Founders of bankrupt Three Arrows Capital pitch new platform for crypto debt claims

Founders of bankrupt Three Arrows Capital pitch new platform for crypto debt claims

FTX logo with crypto coins with 100 Dollar bill are displayed for illustration. FTX has filed for bankruptcy in the US, seeking court protection as it looks for a way to return money to users.

Jonathan Raa | Nurphoto | Getty Images

The co-founders of failed cryptocurrency hedge fund Three Arrows Capital are now courting investors for a new venture that looks to capitalize on a growing list of bankruptcies in the space.

Kyle Davies and Su Zhu are listed as founding members in a pitch deck obtained by CNBC for a distressed debt marketplace called GTX. Davies and Zhu founded Three Arrows Capital, a once $10 billion Singapore-based hedge fund that filed for bankruptcy in July. The fund, also known as 3AC, was ordered to liquidate by a British Virgin Islands court after a plunge in prices and risky trades left it unable to repay lenders.

The new investor pitch comes as the Three Arrows founders navigate their own controversial bankruptcy. Advisors working to liquidate 3AC have accused Davies and Zhu of not cooperating with the liquidation process. The advisors served the co-founders a subpoena over Twitter last weekclaiming that their whereabouts were still unknown. Representatives from Three Arrows did not respond immediately to CNBC’s request for comment.

The Block first reported the 3AC founders’ plans for a new exchange.

Davies told CNBC in November that he was in Bali and refuted claims that he and his co-founder were not cooperating.

“We’ve been cooperating the whole way,” he told CNBC’s “Squawk Box” in an interview.

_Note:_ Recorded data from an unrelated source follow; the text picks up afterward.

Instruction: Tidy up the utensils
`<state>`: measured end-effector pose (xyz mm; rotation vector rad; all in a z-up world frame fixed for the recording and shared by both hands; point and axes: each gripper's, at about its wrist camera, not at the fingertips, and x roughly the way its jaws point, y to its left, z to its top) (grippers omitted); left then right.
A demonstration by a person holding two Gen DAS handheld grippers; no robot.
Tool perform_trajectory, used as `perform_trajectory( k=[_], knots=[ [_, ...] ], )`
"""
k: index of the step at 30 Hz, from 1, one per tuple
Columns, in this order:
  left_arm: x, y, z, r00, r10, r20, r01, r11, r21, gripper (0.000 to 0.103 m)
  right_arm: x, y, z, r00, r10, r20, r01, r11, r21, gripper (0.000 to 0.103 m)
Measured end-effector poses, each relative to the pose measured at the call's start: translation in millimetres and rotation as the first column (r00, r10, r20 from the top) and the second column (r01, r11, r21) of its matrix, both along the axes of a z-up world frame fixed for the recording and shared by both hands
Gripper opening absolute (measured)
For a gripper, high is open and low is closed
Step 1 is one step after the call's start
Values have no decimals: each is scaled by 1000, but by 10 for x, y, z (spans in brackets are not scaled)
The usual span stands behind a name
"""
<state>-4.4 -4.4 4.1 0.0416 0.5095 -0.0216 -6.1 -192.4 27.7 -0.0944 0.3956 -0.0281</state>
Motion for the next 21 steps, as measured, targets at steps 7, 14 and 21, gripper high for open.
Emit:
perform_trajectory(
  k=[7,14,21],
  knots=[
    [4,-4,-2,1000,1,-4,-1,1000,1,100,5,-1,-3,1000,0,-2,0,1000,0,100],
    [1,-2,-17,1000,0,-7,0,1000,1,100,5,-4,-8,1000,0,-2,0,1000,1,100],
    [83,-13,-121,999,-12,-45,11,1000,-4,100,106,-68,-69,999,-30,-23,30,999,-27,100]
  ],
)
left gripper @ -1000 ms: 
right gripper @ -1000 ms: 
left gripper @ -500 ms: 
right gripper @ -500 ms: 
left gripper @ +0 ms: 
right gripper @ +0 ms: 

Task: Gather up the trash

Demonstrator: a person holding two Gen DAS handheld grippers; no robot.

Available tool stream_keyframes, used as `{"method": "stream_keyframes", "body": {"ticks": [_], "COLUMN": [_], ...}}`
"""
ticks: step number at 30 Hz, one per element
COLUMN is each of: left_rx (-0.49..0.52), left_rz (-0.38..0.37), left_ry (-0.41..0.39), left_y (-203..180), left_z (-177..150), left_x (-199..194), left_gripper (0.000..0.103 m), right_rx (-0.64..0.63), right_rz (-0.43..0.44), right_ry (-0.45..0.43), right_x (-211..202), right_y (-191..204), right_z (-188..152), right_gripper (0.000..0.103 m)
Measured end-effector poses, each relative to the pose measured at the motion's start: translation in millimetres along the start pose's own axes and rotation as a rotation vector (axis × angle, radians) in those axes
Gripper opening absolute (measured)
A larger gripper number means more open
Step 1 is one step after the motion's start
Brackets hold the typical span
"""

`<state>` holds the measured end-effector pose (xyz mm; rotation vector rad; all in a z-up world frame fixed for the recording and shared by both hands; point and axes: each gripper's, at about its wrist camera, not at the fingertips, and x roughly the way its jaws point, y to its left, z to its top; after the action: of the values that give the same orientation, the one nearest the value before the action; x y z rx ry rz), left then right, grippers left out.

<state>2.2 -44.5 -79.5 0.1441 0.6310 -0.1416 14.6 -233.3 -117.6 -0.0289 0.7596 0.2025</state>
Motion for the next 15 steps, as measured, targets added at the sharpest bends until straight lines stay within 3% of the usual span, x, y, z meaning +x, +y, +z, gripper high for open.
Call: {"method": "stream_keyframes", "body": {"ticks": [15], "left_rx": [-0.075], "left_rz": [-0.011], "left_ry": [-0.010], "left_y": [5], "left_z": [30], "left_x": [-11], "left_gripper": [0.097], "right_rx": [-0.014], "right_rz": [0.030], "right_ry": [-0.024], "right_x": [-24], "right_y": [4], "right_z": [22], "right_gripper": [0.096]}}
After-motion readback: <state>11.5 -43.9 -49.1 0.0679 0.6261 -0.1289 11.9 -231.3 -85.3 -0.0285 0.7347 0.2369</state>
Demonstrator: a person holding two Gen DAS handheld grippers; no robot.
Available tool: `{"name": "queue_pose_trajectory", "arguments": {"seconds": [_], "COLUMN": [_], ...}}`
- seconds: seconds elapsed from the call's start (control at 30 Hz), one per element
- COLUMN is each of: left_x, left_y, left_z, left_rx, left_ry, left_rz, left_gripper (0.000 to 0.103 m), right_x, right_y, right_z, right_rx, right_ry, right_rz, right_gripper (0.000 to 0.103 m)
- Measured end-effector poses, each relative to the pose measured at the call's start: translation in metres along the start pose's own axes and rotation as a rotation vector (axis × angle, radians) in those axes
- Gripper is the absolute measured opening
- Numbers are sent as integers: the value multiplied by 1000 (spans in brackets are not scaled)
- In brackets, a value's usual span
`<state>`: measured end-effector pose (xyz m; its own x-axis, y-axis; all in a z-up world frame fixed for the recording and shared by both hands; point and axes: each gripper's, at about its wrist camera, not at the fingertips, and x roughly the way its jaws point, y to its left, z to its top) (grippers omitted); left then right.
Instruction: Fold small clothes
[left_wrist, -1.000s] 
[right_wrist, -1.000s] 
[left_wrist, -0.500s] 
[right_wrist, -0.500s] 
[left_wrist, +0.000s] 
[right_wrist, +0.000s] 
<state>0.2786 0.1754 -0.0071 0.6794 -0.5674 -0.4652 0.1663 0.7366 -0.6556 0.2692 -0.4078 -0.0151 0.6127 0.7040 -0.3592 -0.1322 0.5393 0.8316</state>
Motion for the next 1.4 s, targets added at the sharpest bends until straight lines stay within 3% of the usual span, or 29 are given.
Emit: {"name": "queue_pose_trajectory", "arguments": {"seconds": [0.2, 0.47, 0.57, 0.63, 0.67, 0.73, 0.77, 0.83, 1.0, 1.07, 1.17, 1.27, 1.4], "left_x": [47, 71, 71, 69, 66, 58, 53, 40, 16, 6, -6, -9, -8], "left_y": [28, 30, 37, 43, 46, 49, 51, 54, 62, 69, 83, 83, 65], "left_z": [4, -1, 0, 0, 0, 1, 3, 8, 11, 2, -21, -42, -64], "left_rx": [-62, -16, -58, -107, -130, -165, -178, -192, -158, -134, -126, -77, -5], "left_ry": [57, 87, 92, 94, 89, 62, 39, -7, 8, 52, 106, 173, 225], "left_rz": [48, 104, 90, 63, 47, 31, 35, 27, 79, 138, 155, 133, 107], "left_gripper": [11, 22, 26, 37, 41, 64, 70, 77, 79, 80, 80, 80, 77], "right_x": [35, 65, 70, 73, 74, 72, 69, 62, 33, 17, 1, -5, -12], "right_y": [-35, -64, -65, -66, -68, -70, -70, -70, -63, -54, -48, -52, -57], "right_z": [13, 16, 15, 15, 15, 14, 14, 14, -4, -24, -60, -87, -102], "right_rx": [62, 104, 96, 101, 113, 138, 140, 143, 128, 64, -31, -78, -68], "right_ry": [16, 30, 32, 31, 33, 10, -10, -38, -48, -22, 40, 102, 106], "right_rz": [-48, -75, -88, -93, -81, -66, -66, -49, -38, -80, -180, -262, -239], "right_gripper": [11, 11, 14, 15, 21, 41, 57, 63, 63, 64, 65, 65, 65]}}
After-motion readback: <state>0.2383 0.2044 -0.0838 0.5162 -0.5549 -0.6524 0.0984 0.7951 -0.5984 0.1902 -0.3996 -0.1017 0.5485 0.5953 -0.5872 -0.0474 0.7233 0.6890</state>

Davies and Zhu are part of a group arguing that the so-called crypto “claims” market, in reference to bankruptcies impacting holders of digital currencies, should have a public marketplace. The space has seen a handful of high-profile bankruptcies including BlockFi, Celsius, Three Arrows, and most recently, FTX.

The new marketplace looks to appeal to the more than one million FTX depositors that are now involved in a bankruptcy proceeding, a slide in the pitch deck said. Many of those FTX clients are selling claims at about one-tenth of their value for immediate liquidity as they try to avoid what could be a years-long wait for repayment, according to the deck.

They cited a “clear need to unlock” the claims market, one they value at $20 billion and believe GTX could “dominate” within two or three months. GTX said in its pitch that, once scaled, the platform could fill a “power vacuum left by FTX” within crypto trading and move into the securities lending market.

GTX is raising a $25 million seed for the platform, with a goal of coming to the market by the end of February at the latest, according to the deck.

Mark Lamb and Sudhu Arumugam, co-founders of crypto trading platform CoinFLEX, are listed alongside Davies and Zhu as founding members. Representatives from CoinFLEX did not respond immediately to CNBC’s request for comment.

Beyond the four founding members, the deck lists Kent Deng as GTX’s CTO, Leslie Lamb as CMO and Ewelina Mielecka as chief digital officer. GTX has a team of more than 60 developers, according to the deck.